RETROFIT OF STEEL MEMBERS WITH FRP
There is comparatively little work investigating the use of bonded FRP materials for the retrofit
of steel members. Most available research and guidance focuses on the use FRP for flexural
retrofit: generally, applying FRP materials to the tensile flange of a section to increase its
capacity. In Great Britain, work has been done in using externally bonded FRP to rehabilitate
degraded or understrength (often due to increased load demands) cast and wrought iron
structures (Moy 2001). Hollaway (2004) reported on European applications of CFRP to
strengthen cast iron bridges including the first application on the Bures Bridge in Suffolk, UK
and another on the Hythe Bridge, Oxford, UK. Both applications required the pre-fabrication of
custom CFRP components to be fitted to the bridges to increase their load carrying capacity.

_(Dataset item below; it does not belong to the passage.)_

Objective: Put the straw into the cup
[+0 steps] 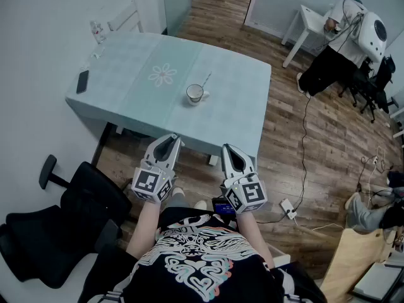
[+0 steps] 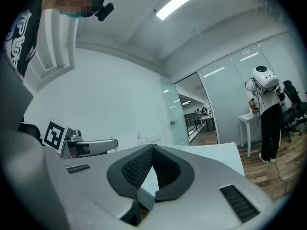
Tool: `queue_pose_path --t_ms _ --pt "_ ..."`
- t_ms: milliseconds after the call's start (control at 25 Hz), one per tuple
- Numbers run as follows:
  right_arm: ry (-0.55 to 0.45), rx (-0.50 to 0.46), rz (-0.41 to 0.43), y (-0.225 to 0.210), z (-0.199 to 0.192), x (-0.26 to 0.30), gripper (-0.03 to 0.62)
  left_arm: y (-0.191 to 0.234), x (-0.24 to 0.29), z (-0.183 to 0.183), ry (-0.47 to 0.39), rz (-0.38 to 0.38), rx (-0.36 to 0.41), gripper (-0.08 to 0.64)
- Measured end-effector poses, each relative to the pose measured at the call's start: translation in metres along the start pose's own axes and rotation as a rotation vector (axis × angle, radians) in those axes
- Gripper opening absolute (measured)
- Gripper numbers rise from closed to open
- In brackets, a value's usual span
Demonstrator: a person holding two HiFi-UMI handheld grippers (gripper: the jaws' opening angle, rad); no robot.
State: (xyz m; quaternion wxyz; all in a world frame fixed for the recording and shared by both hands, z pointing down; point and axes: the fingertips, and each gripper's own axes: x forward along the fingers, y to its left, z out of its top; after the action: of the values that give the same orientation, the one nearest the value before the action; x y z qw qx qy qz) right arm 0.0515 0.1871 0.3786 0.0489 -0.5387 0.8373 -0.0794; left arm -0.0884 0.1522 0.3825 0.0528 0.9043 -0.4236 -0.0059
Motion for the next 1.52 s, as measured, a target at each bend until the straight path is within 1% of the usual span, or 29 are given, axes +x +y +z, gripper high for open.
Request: queue_pose_path --t_ms 120,240,440,560,720,880,1040,1320,1520 --pt "0.01 -0.008 -0.019 -0.003 -0.002 -0.007 0.015 -0.003 -0.003 0.007 -0.02 0.0 0.014 0.054" --pt "0.018 -0.004 -0.022 -0.003 -0.004 -0.01 0.015 -0.002 -0.006 0.004 -0.009 0.006 0.01 0.055" --pt "-0.028 0.069 -0.002 -0.001 0.001 -0.01 0.015 -0.005 -0.009 0.005 0.0 0.002 0.014 0.054" --pt "-0.024 0.061 -0.004 0.0 0.0 -0.009 0.015 -0.007 -0.01 0.006 0.002 0.003 0.019 0.054" --pt "-0.034 0.085 -0.02 -0.002 -0.003 -0.009 0.015 -0.005 -0.012 0.006 0.005 0.004 0.004 0.054" --pt "-0.052 0.109 -0.02 -0.003 0.003 -0.01 0.015 0.002 -0.018 0.006 0.014 0.034 0.0 0.054" --pt "-0.064 0.109 -0.018 -0.001 0.007 -0.011 0.015 0.008 -0.025 0.004 0.003 0.058 -0.016 0.054" --pt "-0.057 0.098 -0.011 0.006 0.007 -0.021 0.015 0.003 -0.033 0.008 -0.003 0.079 -0.003 0.054" --pt "-0.065 0.118 0.004 0.008 0.006 -0.027 0.015 -0.004 -0.04 0.01 0.006 0.083 0.002 0.054"
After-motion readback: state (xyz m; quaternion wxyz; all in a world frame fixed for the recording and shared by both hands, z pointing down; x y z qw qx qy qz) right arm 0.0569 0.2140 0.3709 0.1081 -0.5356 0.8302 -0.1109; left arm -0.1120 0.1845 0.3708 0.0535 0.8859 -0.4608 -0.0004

Garden (2001) reports the case of a curved steel beam strengthened using a low temperature
moulding hybrid carbon/glass fiber reinforced polymer composite prepreg materials with a
unidirectional fiber orientation along the direction of the beam and a 0o/90o orientation employed
to resist the shear and torsional loading.
Cadei et al. (2004) reports on thirteen applications of strengthening cast iron structures and six
instances of strengthening steel structures; no applications on wrought iron are known. The
selection of FRP for cast or wrought iron is largely for aesthetic purposes. It is believed that the
capacity of the member can be increased using the high performance FRP materials while
maintaining the architectural integrity of the member and limiting the increase in member
dimension and structural weight. It is noted that while Cadei et al. is prepared as a guideline, the
document presents design from a theoretical point of view and notes: “Experimental testing is
recommended to validate the design procedures presented herein. Appropriate test programs
should also be undertaken as a part of major strengthening schemes.” A lengthy list of
requirements for future research and a sparse list of demonstration applications illustrate that
the use of FRP to retrofit steel members is very much in its infancy. Nonetheless, the Cadei et
al. document represents the state-of-the-art for FRP strengthening of steel structures.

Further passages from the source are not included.